Tough, Self-Healing Polyurethane Binder Constructed Using Multilevel Hydrogen-Bonded Networks for Composite Solid Propellants

A polyurethane (PU) binder with high mechanical strength and effective self-healing capacity at moderate temperatures is essential for improving the safety of composite solid propellants. Herein, we developed a fluorinated ureido-4-[1H]-pyrimidinone polyurethane (FUPU) binder by functionalizing hydroxy-terminated polybutadiene-based PU with multilevel hydrogen bonds introduced through ureido-4-[1H]-pyrimidinone and fluorinated segments from hexadecyl fluoro-1,10-decanediol.
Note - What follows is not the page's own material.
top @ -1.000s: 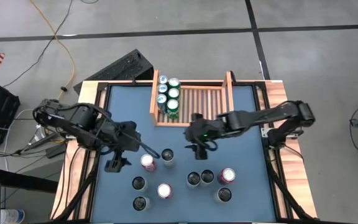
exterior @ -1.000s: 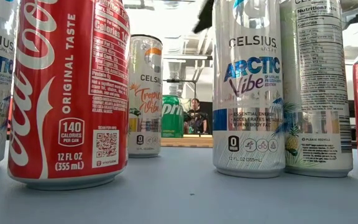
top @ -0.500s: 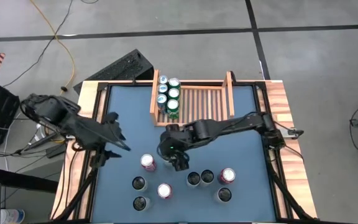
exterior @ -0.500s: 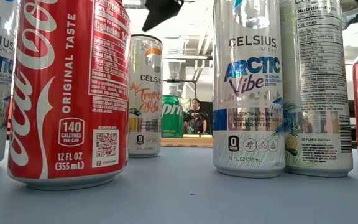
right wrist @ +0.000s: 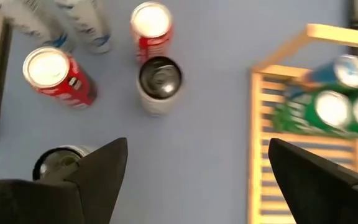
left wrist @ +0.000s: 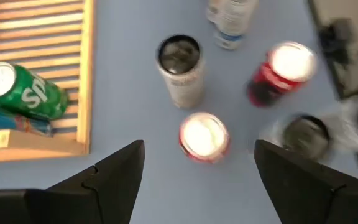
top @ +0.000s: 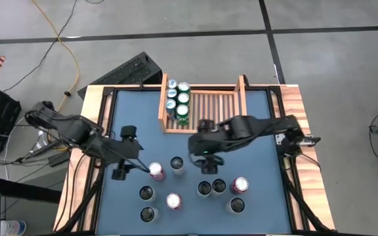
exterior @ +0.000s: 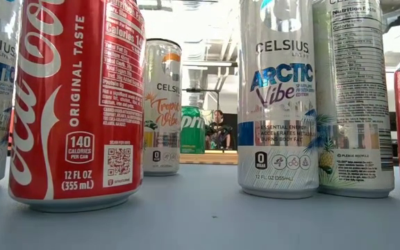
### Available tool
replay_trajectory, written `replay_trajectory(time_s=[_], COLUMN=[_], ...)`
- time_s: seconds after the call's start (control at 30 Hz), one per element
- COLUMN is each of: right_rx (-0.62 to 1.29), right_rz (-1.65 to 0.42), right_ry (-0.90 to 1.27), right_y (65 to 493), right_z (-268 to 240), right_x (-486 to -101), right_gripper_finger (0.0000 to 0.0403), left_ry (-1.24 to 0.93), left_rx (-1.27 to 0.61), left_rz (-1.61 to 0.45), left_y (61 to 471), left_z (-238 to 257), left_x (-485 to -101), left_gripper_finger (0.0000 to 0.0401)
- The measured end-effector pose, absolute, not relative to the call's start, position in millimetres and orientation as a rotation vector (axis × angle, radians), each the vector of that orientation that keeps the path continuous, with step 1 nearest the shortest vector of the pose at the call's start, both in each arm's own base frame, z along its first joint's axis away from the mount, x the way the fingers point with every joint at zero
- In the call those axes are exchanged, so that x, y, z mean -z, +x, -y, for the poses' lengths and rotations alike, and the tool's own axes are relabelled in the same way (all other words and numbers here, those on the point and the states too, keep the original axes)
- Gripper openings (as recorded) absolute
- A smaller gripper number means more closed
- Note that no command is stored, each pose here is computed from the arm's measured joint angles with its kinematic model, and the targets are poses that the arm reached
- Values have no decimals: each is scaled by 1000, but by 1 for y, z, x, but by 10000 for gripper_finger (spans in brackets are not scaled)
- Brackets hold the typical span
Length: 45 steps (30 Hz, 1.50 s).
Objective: Place canned beverage on shelf
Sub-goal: Put the red soda can on the shelf
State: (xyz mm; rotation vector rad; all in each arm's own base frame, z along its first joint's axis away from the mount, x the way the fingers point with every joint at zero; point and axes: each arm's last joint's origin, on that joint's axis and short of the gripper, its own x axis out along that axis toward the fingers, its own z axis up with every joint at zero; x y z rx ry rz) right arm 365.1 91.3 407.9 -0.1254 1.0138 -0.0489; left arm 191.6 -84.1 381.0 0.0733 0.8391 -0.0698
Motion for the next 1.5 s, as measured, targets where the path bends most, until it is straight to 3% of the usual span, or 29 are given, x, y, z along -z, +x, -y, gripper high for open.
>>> replay_trajectory(time_s=[0.3, 0.57, 0.9, 1.23, 1.5], right_rx=[188, 198, 213, 215, 213], right_rz=[-942, -1015, -1012, -1042, -1042], right_ry=[-81, -104, -116, -131, -132], right_y=[336, 332, 328, 328, 328], right_z=[-98, -103, -102, -102, -102], right_x=[-431, -424, -426, -423, -423], right_gripper_finger=[377, 376, 376, 376, 376], left_ry=[21, 21, 82, -11, -40], left_rx=[7, 49, 70, 46, -78], left_rz=[-829, -799, -941, -962, -972], left_y=[211, 216, 239, 244, 245], left_z=[81, 84, 96, 99, 92], left_x=[-306, -296, -258, -255, -283], left_gripper_finger=[290, 290, 290, 290, 290])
These dynamic hydrogen bonds facilitated bond dissociation/recombination and energy dissipation, imparting FUPU with a tensile strength of 1.14 MPa, an elongation at break of 1066%, and a self-healing efficiency of 93.5% after 8 h at 60 °C. Composite solid propellants (SP-2) prepared using FUPU, ammonium perchlorate, and aluminum powder exhibited enhanced mechanical properties and achieved a self-healing efficiency of 78.11% after 8 h at 60 °C. Furthermore, the fluorinated segments reduced aluminum agglomeration during combustion, increasing the burning rate by 31.6% at 3.0 MPa. Collectively, these results offer a viable strategy for designing high-performance composite solid propellants.